The issue of whether there was life after death had plagued mankind since the beginning of consciousness. For some people, usually those in the bounty of their youth, such a question was often considered in theoretical terms. For those in his situation, pinned to a wheelchair and hearing his life leave him molecule by molecule with each breath, it was a very real consideration.

He had managed to get the doctor to be honest with him, and Abayon knew that he would not be alive that long. What was beyond that increasingly occupied his mind. He was not one of the Muslims who believed heaven was a bountiful place of all the food one could eat and all the beautiful women one could take for one's own pleasure. Those were the naive dreams of ignorant men. A strict reading of the Koran indicated that man could have no concept of heaven because it was so far beyond anything experienced here on Earth.

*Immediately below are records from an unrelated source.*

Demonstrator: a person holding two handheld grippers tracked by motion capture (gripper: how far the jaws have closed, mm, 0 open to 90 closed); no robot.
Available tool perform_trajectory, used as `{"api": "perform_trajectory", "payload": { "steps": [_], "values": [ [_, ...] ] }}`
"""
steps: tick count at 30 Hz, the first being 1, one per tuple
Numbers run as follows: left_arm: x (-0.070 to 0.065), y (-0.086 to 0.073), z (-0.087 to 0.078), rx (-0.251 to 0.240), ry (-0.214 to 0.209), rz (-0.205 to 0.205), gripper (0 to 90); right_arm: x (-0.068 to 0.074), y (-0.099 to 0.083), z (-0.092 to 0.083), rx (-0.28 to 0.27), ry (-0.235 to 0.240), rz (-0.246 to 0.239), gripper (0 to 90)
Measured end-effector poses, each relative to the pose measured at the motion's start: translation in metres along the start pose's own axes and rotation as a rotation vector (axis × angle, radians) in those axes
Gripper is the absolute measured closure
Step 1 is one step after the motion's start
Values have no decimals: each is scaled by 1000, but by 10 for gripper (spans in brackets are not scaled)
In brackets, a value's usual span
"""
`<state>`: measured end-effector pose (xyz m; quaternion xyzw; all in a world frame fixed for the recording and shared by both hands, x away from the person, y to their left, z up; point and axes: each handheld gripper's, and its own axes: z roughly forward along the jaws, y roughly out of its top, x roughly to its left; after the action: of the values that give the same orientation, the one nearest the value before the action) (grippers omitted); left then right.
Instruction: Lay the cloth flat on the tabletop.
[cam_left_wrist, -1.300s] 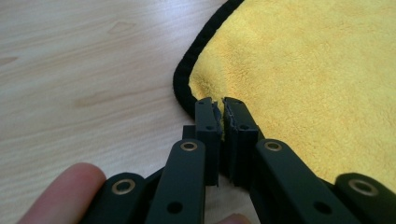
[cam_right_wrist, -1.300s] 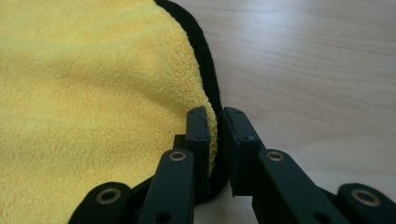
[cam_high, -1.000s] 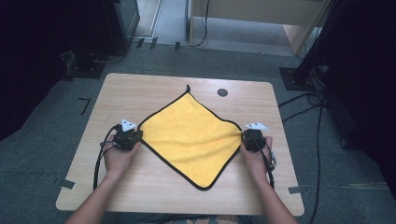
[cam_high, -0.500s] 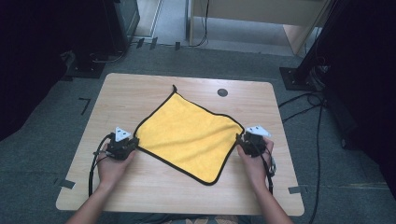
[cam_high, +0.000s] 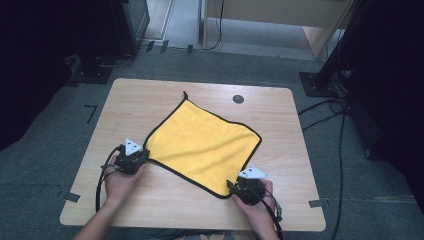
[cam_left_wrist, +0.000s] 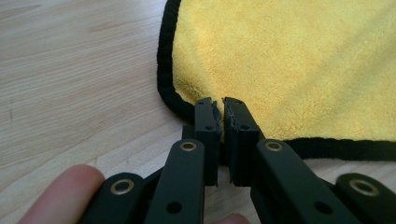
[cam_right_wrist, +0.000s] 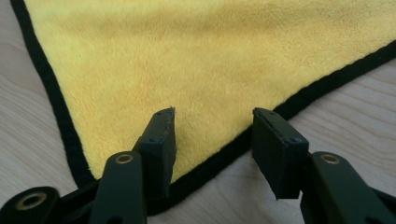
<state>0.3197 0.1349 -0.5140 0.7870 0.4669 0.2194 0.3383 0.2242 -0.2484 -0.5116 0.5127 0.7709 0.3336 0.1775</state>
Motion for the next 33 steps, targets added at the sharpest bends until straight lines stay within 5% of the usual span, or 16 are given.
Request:
{"api": "perform_trajectory", "payload": {
  "steps": [5,8,12,20,24,27,30,33],
  "values": [
    [-3,-3,-3,-2,-2,7,853,6,-5,0,-28,17,-71,787],
    [-7,-8,-8,-3,-14,18,852,4,-6,-3,-19,-11,-137,854],
    [-20,-17,-18,-5,-41,30,852,-13,-8,-9,0,-9,-99,861],
    [-78,-36,-38,-25,-93,144,852,-55,-17,-23,9,-85,-51,861],
    [-82,-34,-39,-26,-132,107,748,-68,-17,-25,10,-110,-26,852],
    [-71,-31,-43,-47,-138,25,617,-71,-16,-27,7,-124,-2,724],
    [-57,-29,-47,-72,-138,-50,579,-70,-17,-37,-26,-117,26,648],
    [-54,-28,-42,-30,-99,-10,623,-65,-19,-46,-41,-96,34,626]
  ]
}}
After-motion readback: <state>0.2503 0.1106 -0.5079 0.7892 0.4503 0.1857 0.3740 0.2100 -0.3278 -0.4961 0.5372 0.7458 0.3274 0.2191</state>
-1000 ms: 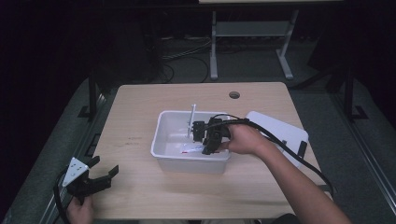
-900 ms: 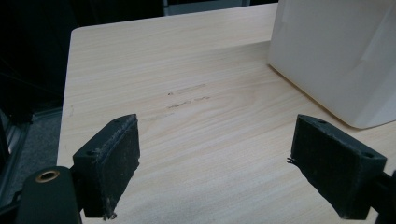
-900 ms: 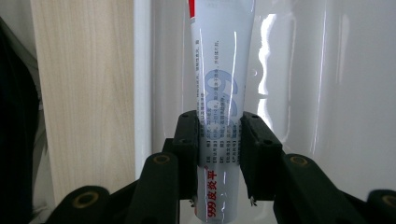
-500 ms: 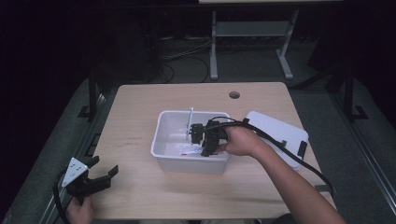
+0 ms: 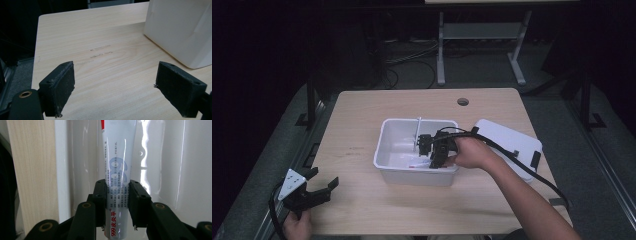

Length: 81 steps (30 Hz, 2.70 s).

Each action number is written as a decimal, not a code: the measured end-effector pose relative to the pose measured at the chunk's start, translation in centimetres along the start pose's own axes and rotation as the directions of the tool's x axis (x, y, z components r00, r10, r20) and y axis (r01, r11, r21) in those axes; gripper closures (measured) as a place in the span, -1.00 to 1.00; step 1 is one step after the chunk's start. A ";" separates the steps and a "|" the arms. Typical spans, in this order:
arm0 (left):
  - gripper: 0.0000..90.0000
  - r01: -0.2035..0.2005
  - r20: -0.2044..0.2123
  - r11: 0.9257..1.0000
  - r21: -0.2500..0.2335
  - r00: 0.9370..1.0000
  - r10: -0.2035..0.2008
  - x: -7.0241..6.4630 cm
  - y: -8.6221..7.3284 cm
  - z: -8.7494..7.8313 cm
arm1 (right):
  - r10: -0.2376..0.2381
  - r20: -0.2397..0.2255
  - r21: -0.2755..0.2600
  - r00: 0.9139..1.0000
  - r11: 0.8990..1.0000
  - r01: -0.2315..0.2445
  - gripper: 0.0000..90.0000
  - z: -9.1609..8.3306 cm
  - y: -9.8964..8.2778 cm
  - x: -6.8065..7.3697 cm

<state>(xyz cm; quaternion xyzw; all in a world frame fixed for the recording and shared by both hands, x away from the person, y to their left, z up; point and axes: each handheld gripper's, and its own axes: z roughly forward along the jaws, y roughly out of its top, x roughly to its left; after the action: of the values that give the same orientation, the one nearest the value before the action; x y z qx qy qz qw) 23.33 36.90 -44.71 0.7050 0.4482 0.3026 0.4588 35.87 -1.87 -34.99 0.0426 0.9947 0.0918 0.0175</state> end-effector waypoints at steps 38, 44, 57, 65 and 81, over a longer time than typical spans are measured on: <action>-0.66 -0.005 0.002 1.000 0.005 1.000 0.005 -0.1 0.0 0.1 | 0.044 0.050 -0.038 0.998 0.998 -0.042 0.35 -2.5 -1.2 -0.8; -0.67 -0.007 0.002 1.000 0.005 1.000 0.007 -0.1 0.0 0.1 | 0.067 0.062 -0.068 0.996 0.996 -0.063 0.29 -4.3 -2.0 -1.0; -0.67 -0.011 0.002 1.000 0.008 1.000 0.011 -0.2 0.0 0.2 | 0.115 0.105 -0.097 0.988 0.990 -0.105 0.15 -7.3 -4.3 -1.3; -0.67 -0.009 0.005 1.000 0.009 1.000 0.009 -0.2 0.0 0.2 | 0.149 0.120 -0.098 0.982 0.986 -0.138 0.11 -7.8 -6.1 -1.7; -0.67 -0.013 0.006 1.000 0.014 1.000 0.013 -0.2 0.0 0.3 | 0.213 0.134 -0.103 0.968 0.974 -0.200 0.08 -7.7 -9.8 -2.2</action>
<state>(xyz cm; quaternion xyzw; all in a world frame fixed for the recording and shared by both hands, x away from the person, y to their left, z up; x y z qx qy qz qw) 23.53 36.55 -44.82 0.7121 0.4442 0.3002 0.4533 36.90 -13.06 -29.20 0.1516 0.9759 0.1341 0.0814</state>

Abayon liked the concept of something he couldn't conceptualize. It was a spiritual existence, not a physical one. There would be a birth of a soul from his own soul. And that new soul would reap the benefits of the type of life one had lived on Earth. According to his interpretation of the Koran, Heaven and Hell existed in the same place but on a different dimension. It was all relative, depending on what one could perceive and one's state upon death.

Abayon planned for his state upon death to be one of equilibrium. He had suffered much in life and spent decades building himself up to a position of power in order to equal out the scales. It had required tremendous patience, the need to hold back when there was a burning desire to strike out against his enemies and those who had done him tremendous wrongs over the years.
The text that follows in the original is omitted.